● **Task to complete**
The material must be repeated exactly, with every line intact.

Data block Block Start

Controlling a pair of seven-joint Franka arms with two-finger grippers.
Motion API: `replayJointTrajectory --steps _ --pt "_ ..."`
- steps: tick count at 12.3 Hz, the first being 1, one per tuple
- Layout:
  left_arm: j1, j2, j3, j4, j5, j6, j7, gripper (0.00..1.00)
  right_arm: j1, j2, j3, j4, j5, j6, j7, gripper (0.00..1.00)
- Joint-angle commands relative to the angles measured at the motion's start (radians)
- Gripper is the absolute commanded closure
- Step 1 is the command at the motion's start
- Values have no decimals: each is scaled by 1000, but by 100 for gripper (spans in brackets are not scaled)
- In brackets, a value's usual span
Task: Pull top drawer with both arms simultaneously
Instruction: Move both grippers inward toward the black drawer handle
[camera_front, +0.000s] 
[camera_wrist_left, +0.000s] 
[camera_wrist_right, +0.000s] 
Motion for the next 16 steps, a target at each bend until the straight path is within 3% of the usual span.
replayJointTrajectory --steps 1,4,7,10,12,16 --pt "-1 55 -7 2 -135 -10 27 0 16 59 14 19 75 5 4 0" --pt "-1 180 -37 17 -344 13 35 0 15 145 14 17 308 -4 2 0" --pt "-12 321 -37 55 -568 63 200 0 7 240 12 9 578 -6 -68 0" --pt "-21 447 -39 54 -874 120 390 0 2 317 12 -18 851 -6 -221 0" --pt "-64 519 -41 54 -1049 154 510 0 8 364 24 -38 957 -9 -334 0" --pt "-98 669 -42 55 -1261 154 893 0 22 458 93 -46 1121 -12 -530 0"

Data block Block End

● **Exercise result**
Controlling a pair of seven-joint Franka arms with two-finger grippers.
Motion API: `replayJointTrajectory --steps _ --pt "_ ..."`
- steps: tick count at 12.3 Hz, the first being 1, one per tuple
- Layout:
  left_arm: j1, j2, j3, j4, j5, j6, j7, gripper (0.00..1.00)
  right_arm: j1, j2, j3, j4, j5, j6, j7, gripper (0.00..1.00)
- Joint-angle commands relative to the angles measured at the motion's start (radians)
- Gripper is the absolute commanded closure
- Step 1 is the command at the motion's start
- Values have no decimals: each is scaled by 1000, but by 100 for gripper (spans in brackets are not scaled)
- In brackets, a value's usual span
Task: Pull top drawer with both arms simultaneously
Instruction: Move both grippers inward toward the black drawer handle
[camera_front, +0.000s] 
[camera_wrist_left, +0.000s] 
[camera_wrist_right, +0.000s] 
Motion for the next 16 steps, a target at each bend until the straight path is within 3% of the usual span.
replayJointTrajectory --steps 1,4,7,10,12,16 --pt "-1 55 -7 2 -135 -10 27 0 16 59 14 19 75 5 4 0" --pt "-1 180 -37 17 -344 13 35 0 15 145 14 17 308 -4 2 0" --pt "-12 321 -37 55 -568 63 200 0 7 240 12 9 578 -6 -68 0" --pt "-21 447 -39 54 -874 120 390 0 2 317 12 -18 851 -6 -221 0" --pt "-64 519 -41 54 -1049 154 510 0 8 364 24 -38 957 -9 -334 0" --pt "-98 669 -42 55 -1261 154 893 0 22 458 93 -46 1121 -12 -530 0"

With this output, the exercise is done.